◆ **SUPPLIED INFORMATION**
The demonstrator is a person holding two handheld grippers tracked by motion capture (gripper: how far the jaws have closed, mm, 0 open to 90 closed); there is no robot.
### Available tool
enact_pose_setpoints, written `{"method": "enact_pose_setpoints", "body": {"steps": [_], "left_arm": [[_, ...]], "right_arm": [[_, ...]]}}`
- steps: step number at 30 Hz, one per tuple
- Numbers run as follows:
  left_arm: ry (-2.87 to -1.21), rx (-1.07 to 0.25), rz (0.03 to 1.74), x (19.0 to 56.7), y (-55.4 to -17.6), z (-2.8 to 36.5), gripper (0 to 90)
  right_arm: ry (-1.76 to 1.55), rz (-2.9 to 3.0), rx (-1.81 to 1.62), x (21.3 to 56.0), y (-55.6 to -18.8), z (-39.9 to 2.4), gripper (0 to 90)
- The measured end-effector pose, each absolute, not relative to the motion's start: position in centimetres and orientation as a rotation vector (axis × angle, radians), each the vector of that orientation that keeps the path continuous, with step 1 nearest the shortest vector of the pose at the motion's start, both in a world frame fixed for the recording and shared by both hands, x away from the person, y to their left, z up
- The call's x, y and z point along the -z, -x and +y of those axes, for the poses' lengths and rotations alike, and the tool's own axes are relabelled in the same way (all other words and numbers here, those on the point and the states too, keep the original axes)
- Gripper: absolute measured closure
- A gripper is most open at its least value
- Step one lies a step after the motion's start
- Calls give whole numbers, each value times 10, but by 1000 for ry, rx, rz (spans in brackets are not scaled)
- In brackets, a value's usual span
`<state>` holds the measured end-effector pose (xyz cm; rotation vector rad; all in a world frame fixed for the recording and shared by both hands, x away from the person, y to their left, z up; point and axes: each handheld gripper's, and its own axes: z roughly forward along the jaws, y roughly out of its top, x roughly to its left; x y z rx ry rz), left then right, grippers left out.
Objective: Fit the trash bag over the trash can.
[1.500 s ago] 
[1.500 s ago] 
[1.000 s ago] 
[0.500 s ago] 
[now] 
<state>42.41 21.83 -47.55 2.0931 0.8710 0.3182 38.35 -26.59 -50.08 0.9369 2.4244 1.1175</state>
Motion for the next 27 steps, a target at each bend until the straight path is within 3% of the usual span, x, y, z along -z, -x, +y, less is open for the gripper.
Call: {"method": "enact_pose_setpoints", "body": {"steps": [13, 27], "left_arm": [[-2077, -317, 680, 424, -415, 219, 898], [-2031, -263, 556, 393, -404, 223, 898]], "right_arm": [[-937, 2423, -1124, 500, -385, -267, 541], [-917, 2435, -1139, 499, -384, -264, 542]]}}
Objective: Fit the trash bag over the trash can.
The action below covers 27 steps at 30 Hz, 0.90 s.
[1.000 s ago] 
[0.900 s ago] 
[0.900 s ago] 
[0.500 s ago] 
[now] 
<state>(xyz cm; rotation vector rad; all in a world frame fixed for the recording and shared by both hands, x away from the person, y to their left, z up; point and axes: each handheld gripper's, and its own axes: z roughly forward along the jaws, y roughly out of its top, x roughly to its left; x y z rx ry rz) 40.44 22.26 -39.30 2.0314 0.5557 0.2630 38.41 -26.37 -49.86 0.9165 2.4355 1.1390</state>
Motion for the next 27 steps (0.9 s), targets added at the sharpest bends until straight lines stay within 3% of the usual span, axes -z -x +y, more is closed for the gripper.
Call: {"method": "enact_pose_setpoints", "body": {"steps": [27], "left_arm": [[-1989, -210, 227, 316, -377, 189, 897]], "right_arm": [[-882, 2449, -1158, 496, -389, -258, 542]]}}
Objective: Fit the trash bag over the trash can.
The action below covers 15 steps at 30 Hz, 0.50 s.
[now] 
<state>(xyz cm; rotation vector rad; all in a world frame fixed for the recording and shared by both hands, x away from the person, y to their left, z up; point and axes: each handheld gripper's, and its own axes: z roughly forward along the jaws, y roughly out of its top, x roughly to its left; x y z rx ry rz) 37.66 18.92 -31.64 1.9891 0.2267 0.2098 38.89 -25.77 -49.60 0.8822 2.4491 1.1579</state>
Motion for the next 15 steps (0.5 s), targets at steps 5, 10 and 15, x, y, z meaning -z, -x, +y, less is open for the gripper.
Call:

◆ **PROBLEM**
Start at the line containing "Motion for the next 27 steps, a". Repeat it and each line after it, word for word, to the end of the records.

◆ **RESPONSE**
Motion for the next 27 steps, a target at each bend until the straight path is within 3% of the usual span, x, y, z along -z, -x, +y, less is open for the gripper.
Call: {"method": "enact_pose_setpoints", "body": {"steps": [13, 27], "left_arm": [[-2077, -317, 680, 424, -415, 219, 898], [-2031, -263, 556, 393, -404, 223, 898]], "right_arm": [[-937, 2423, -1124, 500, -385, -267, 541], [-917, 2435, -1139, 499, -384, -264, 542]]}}
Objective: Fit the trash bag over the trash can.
The action below covers 27 steps at 30 Hz, 0.90 s.
[1.000 s ago] 
[0.900 s ago] 
[0.900 s ago] 
[0.500 s ago] 
[now] 
<state>(xyz cm; rotation vector rad; all in a world frame fixed for the recording and shared by both hands, x away from the person, y to their left, z up; point and axes: each handheld gripper's, and its own axes: z roughly forward along the jaws, y roughly out of its top, x roughly to its left; x y z rx ry rz) 40.44 22.26 -39.30 2.0314 0.5557 0.2630 38.41 -26.37 -49.86 0.9165 2.4355 1.1390</state>
Motion for the next 27 steps (0.9 s), targets added at the sharpest bends until straight lines stay within 3% of the usual span, axes -z -x +y, more is closed for the gripper.
Call: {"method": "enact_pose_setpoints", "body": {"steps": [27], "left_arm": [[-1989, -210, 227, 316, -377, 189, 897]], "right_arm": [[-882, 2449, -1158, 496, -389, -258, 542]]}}
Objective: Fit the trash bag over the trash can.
The action below covers 15 steps at 30 Hz, 0.50 s.
[now] 
<state>(xyz cm; rotation vector rad; all in a world frame fixed for the recording and shared by both hands, x away from the person, y to their left, z up; point and axes: each handheld gripper's, and its own axes: z roughly forward along the jaws, y roughly out of its top, x roughly to its left; x y z rx ry rz) 37.66 18.92 -31.64 1.9891 0.2267 0.2098 38.89 -25.77 -49.60 0.8822 2.4491 1.1579</state>
Motion for the next 15 steps (0.5 s), targets at steps 5, 10 and 15, x, y, z meaning -z, -x, +y, less is open for the gripper.
Call:

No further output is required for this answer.